SD3
备受期待的 Stable Diffusion 3 终于向公众开放了,此次开放的模型准确来说是 Stable Diffusion 3 Medium,它拥有20亿参数,以其轻巧的体积和对硬件的低要求,使它能够轻松地在普通笔记本电脑上运行。作为 Stability AI 迄今为止最先进的文本到图像开源模型,SD3 在图像质量、文本内容生成、复杂提示理解和资源效率方面有了显著提升,今天就为大家详细介绍一下 SD3 的特点以及如何在 ComfyUI 中使用它。
SD3 模型优劣势
SD3模型的主要优势
-
图像质量整体提升,能生成照片般细节逼真、色彩鲜艳、光照自然的图像;能灵活适应多种风格,无需微调,仅通过提示词就能生成动漫、厚涂等风格化图像;具有 16 通道的 VAE,可以更好地表现手部以及面部细节。
-
能够理解复杂的自然语言提示,如空间推理、构图元素、姿势动作、风格描述等。对于「第一瓶是蓝色的,标签是“1.5”,第二瓶是红色的,标签是“SDXL”,第三瓶是绿色的,标签是“SD3”」这样复杂的内容,SD3 依旧能准确生成,而且文本效果比 Midjourney 还要准确。
- 通过 Diffusion Transformer 架构,SD3 Medium 在英文文本拼写、字距等方面更加正确合理。
SD3模型的缺点
-
SD3 Medium 模型的授权范围是开放的非商业许可证,也就是说没有官方许可的情况下,模型不得用于商业用途。
-
暂时无法生成中文
-
虽然 SD3 在图像质量、细节、对提示词的理解、文本内容生成能力上有了明显提升,但是也存在一些不足,比如在生成手部的时候依旧会出现错误,以及在生成 全身的人物时会出现严重的崩坏。
SD3 Default Workflow
SD3 模型下载
当前开源的包含三种中型参数模型,可以在 HuggingFace 免费下载,包括:
-
sd3_medium.safetensors : 包括 MMDiT 和 VAE 权重,但不包括任何文本编码器。
-
sd3_medium_incl_clips_t5xxlfp8.safetensors : 包含所有必要的权重,包括 T5XXL 文本编码器的 fp8 版本,提供质量和资源要求之间的平衡。
-
sd3_medium_incl_clips.safetensors : 包括除 T5XXL 文本编码器之外的所有必需权重。它需要最少的资源,但如果没有 T5XXL 文本编码器,模型的性能将会有所不同。

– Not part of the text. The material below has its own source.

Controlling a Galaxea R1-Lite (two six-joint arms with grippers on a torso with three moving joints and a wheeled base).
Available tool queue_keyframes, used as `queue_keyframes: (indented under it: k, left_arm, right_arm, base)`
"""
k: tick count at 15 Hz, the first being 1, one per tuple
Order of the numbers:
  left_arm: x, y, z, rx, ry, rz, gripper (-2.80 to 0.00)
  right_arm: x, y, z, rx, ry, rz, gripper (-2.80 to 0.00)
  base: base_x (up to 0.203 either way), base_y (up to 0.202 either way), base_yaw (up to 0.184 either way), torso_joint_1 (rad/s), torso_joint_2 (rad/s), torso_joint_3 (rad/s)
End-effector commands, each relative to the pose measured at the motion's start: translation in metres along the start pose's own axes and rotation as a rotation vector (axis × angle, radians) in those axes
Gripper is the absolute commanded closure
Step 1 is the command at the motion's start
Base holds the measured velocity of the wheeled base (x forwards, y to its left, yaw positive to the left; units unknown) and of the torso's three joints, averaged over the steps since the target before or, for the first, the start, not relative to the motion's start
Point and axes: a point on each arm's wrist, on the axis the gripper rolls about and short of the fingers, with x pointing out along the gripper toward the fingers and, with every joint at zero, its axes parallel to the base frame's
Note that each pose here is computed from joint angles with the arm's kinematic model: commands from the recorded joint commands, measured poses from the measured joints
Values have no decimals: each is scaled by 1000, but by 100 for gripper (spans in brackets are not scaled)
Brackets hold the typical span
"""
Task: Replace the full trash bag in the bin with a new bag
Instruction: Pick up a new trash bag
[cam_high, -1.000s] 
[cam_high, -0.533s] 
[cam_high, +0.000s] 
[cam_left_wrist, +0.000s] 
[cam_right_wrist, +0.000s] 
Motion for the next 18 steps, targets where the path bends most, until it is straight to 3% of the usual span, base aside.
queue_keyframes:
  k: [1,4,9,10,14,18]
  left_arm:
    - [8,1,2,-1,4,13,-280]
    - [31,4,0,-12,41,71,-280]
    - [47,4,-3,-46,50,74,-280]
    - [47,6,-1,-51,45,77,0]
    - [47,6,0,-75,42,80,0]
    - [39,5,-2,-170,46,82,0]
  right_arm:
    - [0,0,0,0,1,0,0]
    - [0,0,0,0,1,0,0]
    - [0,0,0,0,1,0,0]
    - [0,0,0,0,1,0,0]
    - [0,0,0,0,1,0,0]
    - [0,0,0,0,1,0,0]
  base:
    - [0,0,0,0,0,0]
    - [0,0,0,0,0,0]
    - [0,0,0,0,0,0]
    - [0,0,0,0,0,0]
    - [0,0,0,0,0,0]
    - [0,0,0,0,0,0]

我使用了相同的提示词和参数将 incl clip 这两个模型进行对比:
Prompt:Digital art, portrait of an anthropomorphic roaring Tiger warrior with full armor, close up in the middle of a battle, behind him there is a banner with the text "Open Source".
这是 SD3 的一个基础工作流,它能更加准确地生成文字,图像质量也有整体提升,但目前只能生成英文,不支持中文。需要注意的是,这里需要用 incl clip 的模型。
Prompt:a dog and a cat are both standing on a red box. In the middle, there is a blue ball with a parrot standing on top of it. The box has "SD3" written on it.
Prompt:Smiling cartoon dog sits at a table, coffee mug on hand, as a room goes up in flames. “Guo Bao is fine,” the dog assures himself.
SD3 Triple Clip Model Workflow
使用 SD3 的三个模型生成效果的精度并没有太大差别,区别主要在于对 prompt 的理解能力。sd3_medium_incl_clips.safetensors 和sd3_medium_incl_clips_t5xxlfp8.safetensors相对于sd3_medium.safetensors ,会对 Prompt 的理解能力相对更强。
Prompt:a female character with long, flowing hair that appears to be made of ethereal, swirling patterns resembling the Northern Lights or Aurora Borealis. The background is dominated by deep blues and purples, creating a mysterious and dramatic atmosphere. The character's face is serene, with pale skin and striking features. She wears a dark-colored outfit with subtle patterns. The overall style of the artwork is reminiscent of fantasy or supernatural genres
Prompt:A birthday cake with a deep black chocolate sponge as its base, "Happy Birthday",covered with a layer of smooth mirror glaze that reflects a dazzling brilliance. The edges of the cake are decorated with delicate golden sugar beads, forming a bright frame. In the center of the top, a blooming rose is crafted with exquisite sugar art skills, with clear layers of petals that are lifelike. Around the rose, patterns composed of tiny digital pixel points are embellished, twinkling with a soft light in the virtual space, creating a dreamlike effect. The sides of the cake are meticulously outlined with geometric shapes using silver frosting, adding a sense of modernity and artistic flair. The entire cake exudes an enticing luster in the virtual world, making one admire it even knowing it is not edible.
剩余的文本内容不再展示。